🤖 AI Summary
This work addresses the challenge of non-Markovian observations in long-horizon robotic tasks, where occlusions or environmental changes hinder reliable decision-making. To this end, the authors propose Chameleon, a system inspired by human episodic memory that constructs a geometry-anchored, multimodal memory mechanism to preserve fine-grained perceptual cues. Chameleon incorporates a differentiable memory stack enabling goal-directed episodic recall, thereby circumventing the loss of critical contextual information inherent in conventional semantic compression approaches.

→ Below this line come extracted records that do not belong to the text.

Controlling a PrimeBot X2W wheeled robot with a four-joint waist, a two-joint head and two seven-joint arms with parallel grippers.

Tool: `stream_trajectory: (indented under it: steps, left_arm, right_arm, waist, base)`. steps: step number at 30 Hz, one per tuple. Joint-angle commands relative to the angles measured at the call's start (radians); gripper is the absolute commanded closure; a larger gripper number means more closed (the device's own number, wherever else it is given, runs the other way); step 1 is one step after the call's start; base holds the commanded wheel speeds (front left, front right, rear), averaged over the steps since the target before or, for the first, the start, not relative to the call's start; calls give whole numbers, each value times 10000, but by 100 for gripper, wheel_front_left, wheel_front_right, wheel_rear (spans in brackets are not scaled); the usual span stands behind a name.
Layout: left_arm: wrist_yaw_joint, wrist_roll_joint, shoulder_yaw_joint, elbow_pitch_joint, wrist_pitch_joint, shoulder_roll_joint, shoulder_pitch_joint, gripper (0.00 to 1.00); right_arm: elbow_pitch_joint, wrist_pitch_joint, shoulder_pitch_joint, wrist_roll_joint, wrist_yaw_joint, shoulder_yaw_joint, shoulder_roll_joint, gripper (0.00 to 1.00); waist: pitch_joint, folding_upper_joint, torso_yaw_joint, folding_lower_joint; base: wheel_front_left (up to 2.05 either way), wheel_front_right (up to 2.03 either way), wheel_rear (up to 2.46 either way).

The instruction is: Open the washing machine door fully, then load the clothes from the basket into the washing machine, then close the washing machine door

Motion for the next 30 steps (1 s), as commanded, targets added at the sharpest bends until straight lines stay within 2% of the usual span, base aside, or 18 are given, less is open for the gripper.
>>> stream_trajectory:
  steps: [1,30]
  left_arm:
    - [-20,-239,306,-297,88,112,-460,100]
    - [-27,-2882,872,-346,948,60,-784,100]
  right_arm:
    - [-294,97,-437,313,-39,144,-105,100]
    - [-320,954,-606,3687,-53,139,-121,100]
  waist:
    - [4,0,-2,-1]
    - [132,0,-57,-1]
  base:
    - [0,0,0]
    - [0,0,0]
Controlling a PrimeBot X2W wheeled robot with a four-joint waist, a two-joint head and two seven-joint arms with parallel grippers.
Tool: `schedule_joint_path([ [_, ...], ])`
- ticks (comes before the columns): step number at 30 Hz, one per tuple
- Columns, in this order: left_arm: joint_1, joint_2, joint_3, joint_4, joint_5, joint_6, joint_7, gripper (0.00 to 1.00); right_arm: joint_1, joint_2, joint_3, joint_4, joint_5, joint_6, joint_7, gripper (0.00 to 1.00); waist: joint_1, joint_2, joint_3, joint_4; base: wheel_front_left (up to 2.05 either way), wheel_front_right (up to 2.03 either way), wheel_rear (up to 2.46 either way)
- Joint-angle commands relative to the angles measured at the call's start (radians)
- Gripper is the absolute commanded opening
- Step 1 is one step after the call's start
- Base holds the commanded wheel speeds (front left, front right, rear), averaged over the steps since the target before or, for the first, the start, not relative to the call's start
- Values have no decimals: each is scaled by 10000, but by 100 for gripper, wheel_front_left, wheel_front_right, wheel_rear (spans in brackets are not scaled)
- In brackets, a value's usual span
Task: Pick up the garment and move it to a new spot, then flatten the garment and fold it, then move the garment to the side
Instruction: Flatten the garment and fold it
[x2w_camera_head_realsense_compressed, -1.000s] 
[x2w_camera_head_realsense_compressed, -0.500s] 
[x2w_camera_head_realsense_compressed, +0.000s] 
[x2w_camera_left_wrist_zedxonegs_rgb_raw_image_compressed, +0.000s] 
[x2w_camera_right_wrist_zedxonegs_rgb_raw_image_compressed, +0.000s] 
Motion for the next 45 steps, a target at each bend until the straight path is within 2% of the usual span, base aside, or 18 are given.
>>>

Experimental evaluations on the Camo-Dataset and a real-world UR5e robotic platform demonstrate that Chameleon substantially outperforms strong baselines, significantly enhancing decision reliability and control performance in perceptually ambiguous scenarios.
📝 Abstract
Robotic manipulation often requires memory: occlusion and state changes can make decision-time observations perceptually aliased, making action selection non-Markovian at the observation level because the same observation may arise from different interaction histories. Most embodied agents implement memory via semantically compressed traces and similarity-based retrieval, which discards disambiguating fine-grained perceptual cues and can return perceptually similar but decision-irrelevant episodes. Inspired by human episodic memory, we propose Chameleon, which writes geometry-grounded multimodal tokens to preserve disambiguating context and produces goal-directed recall through a differentiable memory stack. We also introduce Camo-Dataset, a real-robot UR5e dataset spanning episodic recall, spatial tracking, and sequential manipulation under perceptual aliasing. Across tasks, Chameleon consistently improves decision reliability and long-horizon control over strong baselines in perceptually confusable settings.